Within these records, how many lines hold "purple"? Give the number alone.

(Supplied entries begins)

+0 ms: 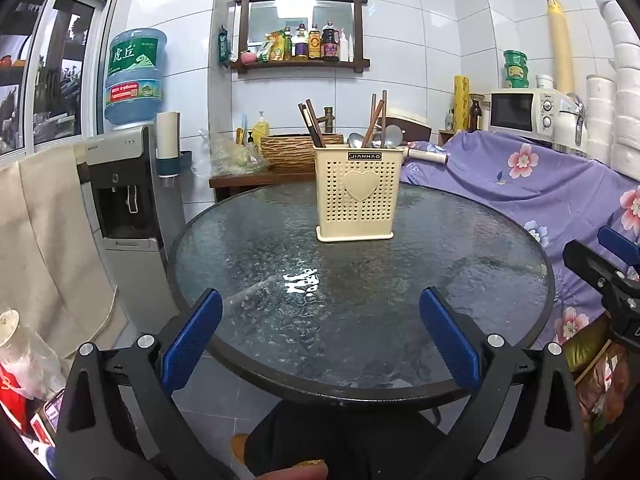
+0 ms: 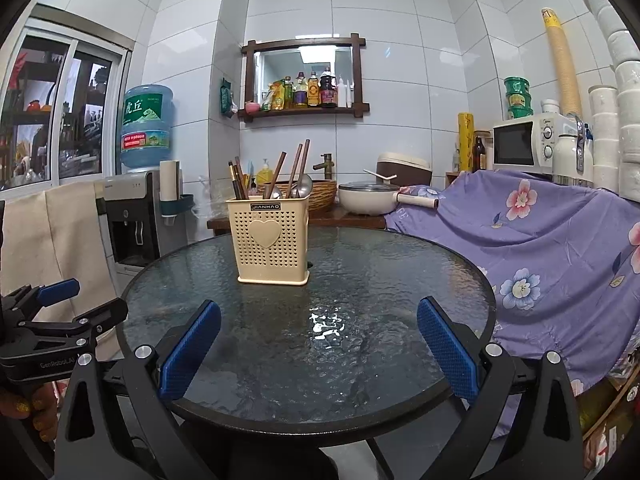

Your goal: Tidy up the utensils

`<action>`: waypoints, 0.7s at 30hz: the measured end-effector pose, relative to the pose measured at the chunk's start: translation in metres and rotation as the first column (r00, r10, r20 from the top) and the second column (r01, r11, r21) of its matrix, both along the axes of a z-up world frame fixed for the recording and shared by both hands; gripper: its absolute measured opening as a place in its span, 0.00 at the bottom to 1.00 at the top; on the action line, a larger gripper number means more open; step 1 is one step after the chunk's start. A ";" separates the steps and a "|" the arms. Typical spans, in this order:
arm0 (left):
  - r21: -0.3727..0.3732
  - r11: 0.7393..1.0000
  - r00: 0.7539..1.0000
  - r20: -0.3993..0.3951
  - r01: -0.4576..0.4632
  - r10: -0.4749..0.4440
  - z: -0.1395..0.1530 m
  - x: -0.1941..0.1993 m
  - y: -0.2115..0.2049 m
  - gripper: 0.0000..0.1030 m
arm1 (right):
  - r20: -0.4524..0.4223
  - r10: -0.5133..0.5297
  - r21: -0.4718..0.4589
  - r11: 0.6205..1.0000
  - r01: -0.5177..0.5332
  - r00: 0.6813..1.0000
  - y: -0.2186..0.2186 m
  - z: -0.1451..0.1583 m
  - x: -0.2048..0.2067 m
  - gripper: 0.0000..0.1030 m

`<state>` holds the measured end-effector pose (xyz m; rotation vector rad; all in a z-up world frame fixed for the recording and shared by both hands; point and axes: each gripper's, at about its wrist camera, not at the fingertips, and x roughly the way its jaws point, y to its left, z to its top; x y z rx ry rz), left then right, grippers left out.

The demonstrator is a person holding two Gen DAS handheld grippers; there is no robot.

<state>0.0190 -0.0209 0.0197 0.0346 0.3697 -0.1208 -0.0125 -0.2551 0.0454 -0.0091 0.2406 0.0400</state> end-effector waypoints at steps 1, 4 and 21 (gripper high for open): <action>0.007 1.000 1.000 0.001 -0.004 0.004 0.000 0.000 0.000 0.94 | 0.000 -0.002 -0.002 1.000 0.002 1.000 0.000 0.000 0.000 0.94; 0.009 1.000 1.000 0.008 -0.009 0.009 0.000 -0.001 0.000 0.94 | -0.002 0.002 0.002 1.000 -0.002 1.000 0.000 0.000 0.000 0.94; 0.002 1.000 1.000 -0.005 -0.008 0.008 0.000 0.000 -0.003 0.94 | -0.002 0.016 0.013 1.000 -0.016 1.000 0.002 0.003 0.000 0.94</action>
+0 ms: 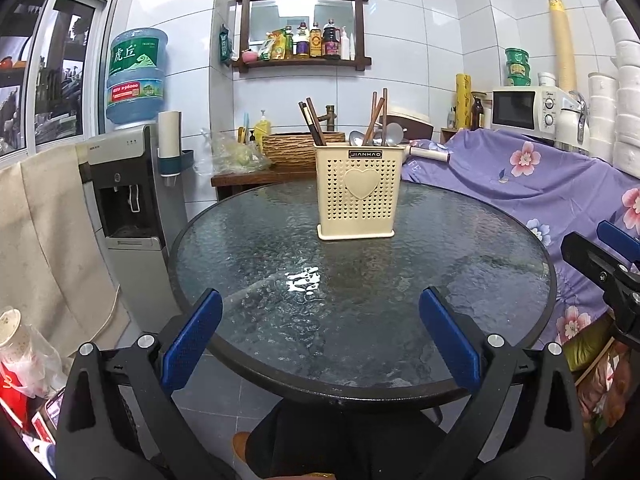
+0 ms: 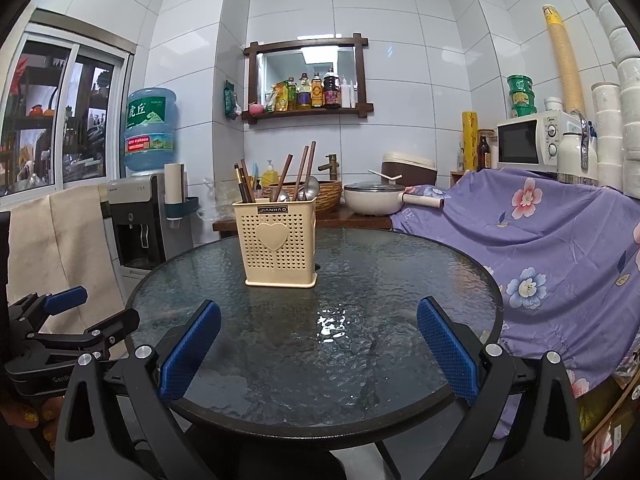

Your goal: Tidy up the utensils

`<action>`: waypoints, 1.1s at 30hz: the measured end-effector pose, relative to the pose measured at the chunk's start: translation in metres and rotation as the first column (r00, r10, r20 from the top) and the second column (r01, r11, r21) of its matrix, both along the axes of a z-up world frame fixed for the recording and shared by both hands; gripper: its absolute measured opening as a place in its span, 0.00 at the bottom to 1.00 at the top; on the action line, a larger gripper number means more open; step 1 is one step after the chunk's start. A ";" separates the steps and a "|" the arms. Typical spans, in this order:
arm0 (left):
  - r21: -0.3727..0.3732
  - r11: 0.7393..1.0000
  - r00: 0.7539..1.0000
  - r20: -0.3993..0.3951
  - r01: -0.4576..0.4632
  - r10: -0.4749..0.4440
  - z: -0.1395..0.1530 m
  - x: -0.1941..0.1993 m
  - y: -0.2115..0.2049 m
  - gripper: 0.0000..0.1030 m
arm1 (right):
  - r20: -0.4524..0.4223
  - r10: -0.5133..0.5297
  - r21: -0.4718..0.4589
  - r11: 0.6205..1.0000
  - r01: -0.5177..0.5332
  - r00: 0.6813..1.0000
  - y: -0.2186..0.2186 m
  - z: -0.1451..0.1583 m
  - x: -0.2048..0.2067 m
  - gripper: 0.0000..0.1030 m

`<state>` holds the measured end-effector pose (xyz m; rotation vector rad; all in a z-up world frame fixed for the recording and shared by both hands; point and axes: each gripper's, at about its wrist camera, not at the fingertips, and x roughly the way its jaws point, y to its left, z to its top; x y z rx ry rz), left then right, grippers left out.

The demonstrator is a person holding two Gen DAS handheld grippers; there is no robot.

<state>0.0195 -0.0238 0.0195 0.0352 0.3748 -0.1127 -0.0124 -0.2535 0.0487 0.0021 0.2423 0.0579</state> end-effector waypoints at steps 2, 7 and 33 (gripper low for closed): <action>-0.002 1.000 1.000 0.002 0.002 -0.002 0.000 0.000 0.001 0.94 | -0.001 0.004 -0.003 1.000 -0.004 1.000 0.001 0.001 0.000 0.94; -0.004 1.000 1.000 0.005 0.001 -0.001 0.001 0.000 0.001 0.94 | 0.001 0.008 -0.002 1.000 -0.008 1.000 0.003 0.002 0.001 0.94; -0.013 1.000 1.000 0.015 0.006 -0.005 0.003 0.001 0.003 0.94 | 0.005 0.002 -0.016 1.000 -0.002 1.000 0.005 0.000 0.001 0.94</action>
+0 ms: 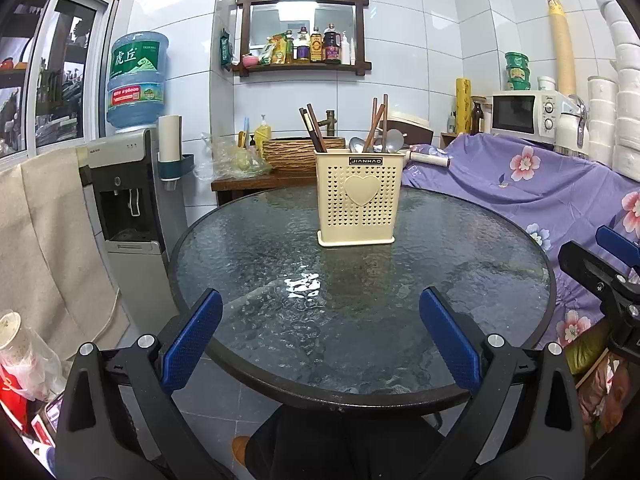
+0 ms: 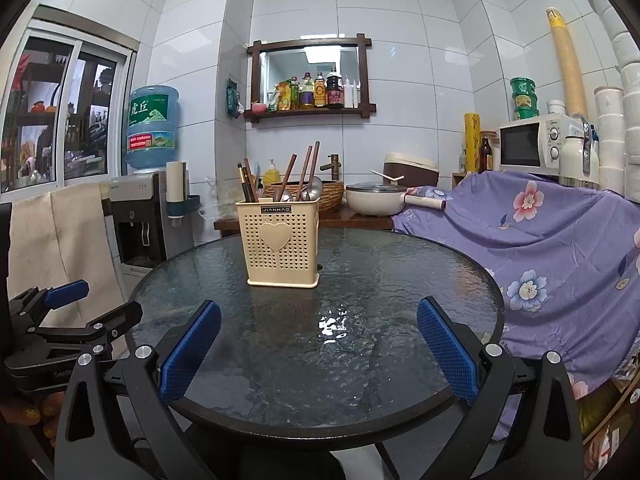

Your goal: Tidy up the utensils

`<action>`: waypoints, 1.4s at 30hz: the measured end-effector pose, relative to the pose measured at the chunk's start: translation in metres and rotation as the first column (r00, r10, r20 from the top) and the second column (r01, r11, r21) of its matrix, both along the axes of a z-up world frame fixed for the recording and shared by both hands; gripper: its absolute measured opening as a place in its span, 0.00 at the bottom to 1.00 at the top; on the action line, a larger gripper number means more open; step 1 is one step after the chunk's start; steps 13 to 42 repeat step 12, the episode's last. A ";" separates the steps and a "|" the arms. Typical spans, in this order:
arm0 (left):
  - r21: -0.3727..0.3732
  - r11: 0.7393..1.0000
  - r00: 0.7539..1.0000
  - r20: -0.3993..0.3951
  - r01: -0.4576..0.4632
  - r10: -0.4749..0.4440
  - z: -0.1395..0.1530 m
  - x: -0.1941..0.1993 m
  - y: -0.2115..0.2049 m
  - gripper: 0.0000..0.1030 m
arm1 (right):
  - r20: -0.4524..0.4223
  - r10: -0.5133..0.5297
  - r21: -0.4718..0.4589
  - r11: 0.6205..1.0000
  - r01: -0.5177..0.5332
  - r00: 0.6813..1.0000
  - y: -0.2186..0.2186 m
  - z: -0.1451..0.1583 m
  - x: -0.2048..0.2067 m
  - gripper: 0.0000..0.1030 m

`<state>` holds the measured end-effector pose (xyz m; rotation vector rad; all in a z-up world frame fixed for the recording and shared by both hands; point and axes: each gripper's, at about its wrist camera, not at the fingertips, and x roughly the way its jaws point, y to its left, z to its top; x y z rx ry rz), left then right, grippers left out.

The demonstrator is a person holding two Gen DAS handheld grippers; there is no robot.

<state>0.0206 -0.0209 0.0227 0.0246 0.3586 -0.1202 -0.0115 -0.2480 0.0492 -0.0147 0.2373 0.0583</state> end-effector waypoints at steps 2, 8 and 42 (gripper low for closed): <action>-0.006 1.000 1.000 -0.002 0.002 -0.002 0.000 0.000 0.000 0.94 | 0.002 -0.001 -0.003 1.000 0.001 1.000 0.001 0.000 0.000 0.94; 0.020 1.000 1.000 -0.003 -0.006 0.006 0.001 0.001 -0.001 0.94 | -0.001 0.000 -0.001 1.000 0.000 1.000 0.001 0.000 0.000 0.94; 0.005 1.000 1.000 -0.012 -0.007 0.007 0.001 0.002 0.000 0.94 | -0.001 0.001 -0.003 1.000 -0.001 1.000 0.003 -0.001 -0.001 0.94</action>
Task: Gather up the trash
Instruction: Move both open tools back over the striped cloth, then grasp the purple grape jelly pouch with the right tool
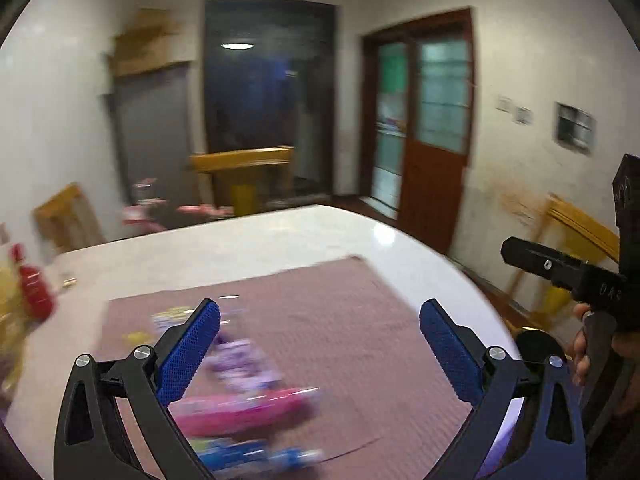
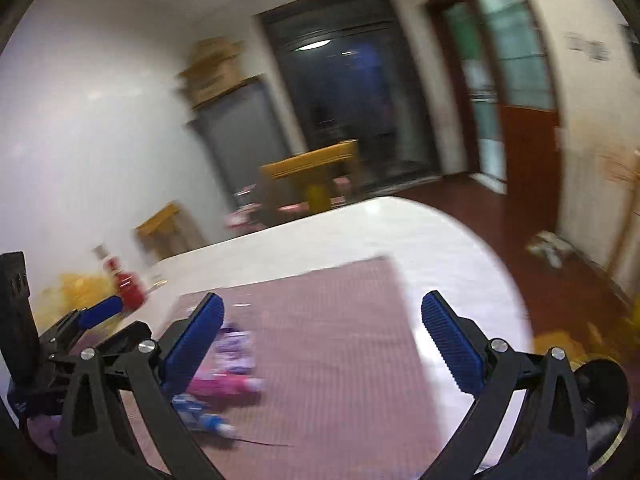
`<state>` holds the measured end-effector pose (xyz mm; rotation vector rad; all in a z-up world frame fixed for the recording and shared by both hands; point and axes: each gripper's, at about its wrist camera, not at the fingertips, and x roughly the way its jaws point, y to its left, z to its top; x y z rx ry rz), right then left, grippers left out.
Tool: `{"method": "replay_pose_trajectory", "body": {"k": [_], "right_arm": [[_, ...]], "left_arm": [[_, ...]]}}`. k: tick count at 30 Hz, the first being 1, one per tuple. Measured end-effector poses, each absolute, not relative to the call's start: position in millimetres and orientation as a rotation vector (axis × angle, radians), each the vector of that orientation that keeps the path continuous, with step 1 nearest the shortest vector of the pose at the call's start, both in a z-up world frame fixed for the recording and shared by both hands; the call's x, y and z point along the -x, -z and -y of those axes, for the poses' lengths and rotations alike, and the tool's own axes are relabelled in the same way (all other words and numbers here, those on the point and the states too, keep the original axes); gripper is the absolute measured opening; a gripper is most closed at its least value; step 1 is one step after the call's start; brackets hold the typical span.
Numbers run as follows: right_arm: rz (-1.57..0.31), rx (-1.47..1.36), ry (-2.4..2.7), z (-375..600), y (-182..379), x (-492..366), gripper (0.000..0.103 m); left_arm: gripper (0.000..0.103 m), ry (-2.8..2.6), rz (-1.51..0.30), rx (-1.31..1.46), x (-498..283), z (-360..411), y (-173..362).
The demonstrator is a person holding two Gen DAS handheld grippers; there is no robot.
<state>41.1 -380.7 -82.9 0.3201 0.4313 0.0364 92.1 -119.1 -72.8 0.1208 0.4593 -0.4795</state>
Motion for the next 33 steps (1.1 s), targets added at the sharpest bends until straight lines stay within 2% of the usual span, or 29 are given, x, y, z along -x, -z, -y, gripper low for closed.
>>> {"method": "replay_pose_trajectory", "body": {"k": [6,10,15,20,25,30,33], "right_arm": [[-0.518,-0.256,-0.241,311.4,72.8,-96.7,0.099],[-0.663,-0.249,-0.362,282.0,83.7,-129.8,0.099],[-0.933,-0.165,-0.397,229.9,137.5,-201.7,0.099],[-1.066,0.115,-0.308,165.5,194.0,-250.4,0.099],[-1.167,0.267,-0.246,135.3,231.3,-269.1,0.098],[-1.270,0.290,-0.196,136.8,255.3,-276.5,0.098],[-1.325,0.200,-0.218,150.7,265.8,-282.2,0.098]], "left_arm": [[0.097,0.303,-0.476,-0.025,-104.1,35.4,82.6],[0.097,0.236,-0.502,-0.013,-118.2,2.3,93.8],[0.097,0.162,-0.536,0.036,-128.8,-34.5,109.8],[0.097,0.108,-0.562,0.059,-136.1,-55.8,123.2],[0.097,0.088,-0.573,0.071,-138.5,-68.8,128.4],[0.097,0.069,-0.587,0.081,-139.6,-78.8,133.7],[0.097,0.062,-0.601,0.084,-141.8,-82.0,137.5]]}}
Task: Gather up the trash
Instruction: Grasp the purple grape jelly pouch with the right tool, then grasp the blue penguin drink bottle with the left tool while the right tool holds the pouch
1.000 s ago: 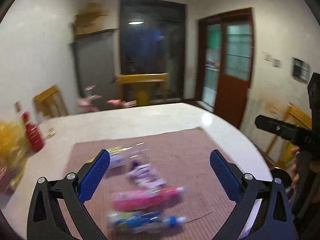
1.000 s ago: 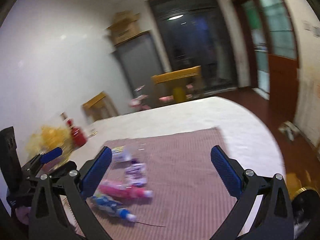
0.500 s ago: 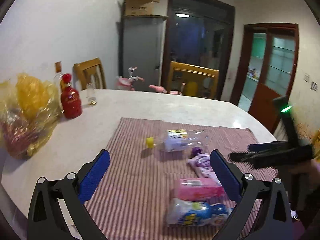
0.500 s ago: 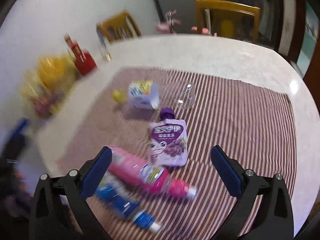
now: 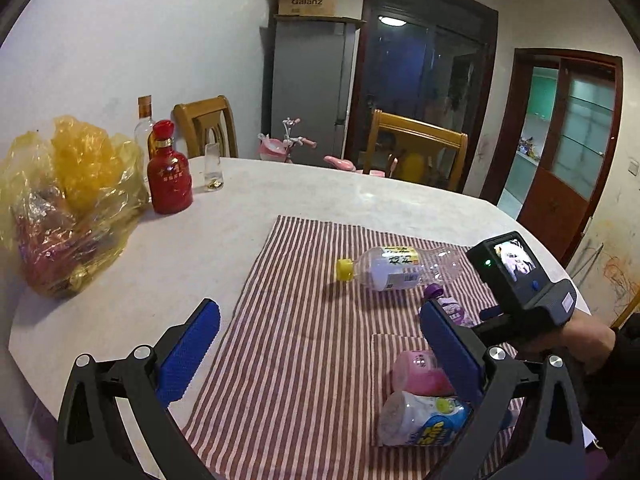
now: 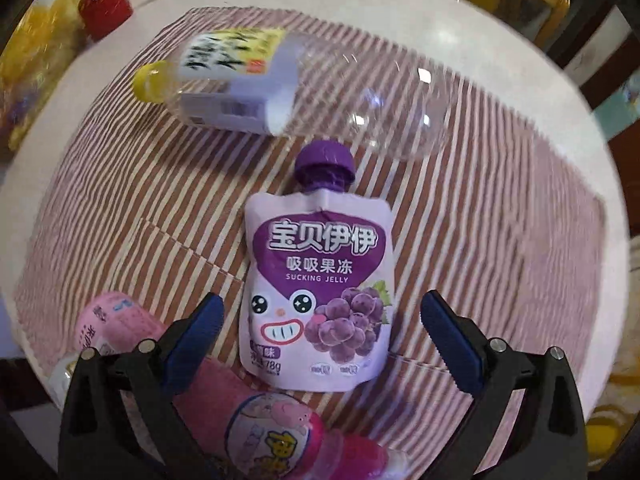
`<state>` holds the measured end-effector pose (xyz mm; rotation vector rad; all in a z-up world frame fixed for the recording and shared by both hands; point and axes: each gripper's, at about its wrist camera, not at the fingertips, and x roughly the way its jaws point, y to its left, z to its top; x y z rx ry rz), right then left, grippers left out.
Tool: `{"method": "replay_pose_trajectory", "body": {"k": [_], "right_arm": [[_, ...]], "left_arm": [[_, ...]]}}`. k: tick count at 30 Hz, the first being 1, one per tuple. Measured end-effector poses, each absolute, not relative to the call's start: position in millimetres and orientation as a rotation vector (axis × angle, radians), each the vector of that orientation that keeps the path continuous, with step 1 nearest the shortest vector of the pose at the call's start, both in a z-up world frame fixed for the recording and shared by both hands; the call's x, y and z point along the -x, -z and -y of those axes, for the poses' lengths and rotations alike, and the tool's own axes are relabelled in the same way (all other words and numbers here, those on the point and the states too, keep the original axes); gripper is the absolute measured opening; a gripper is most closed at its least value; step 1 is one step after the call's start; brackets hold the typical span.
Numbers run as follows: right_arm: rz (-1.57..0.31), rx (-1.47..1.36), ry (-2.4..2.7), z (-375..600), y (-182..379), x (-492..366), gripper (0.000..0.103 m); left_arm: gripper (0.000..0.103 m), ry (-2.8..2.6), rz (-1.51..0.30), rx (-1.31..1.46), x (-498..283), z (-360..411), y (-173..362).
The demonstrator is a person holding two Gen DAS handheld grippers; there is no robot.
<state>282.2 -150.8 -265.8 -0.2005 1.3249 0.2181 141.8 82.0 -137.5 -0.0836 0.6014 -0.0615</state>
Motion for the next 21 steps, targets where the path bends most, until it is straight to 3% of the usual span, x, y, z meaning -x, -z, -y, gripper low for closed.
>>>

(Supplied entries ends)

◆ **Expected answer**: 2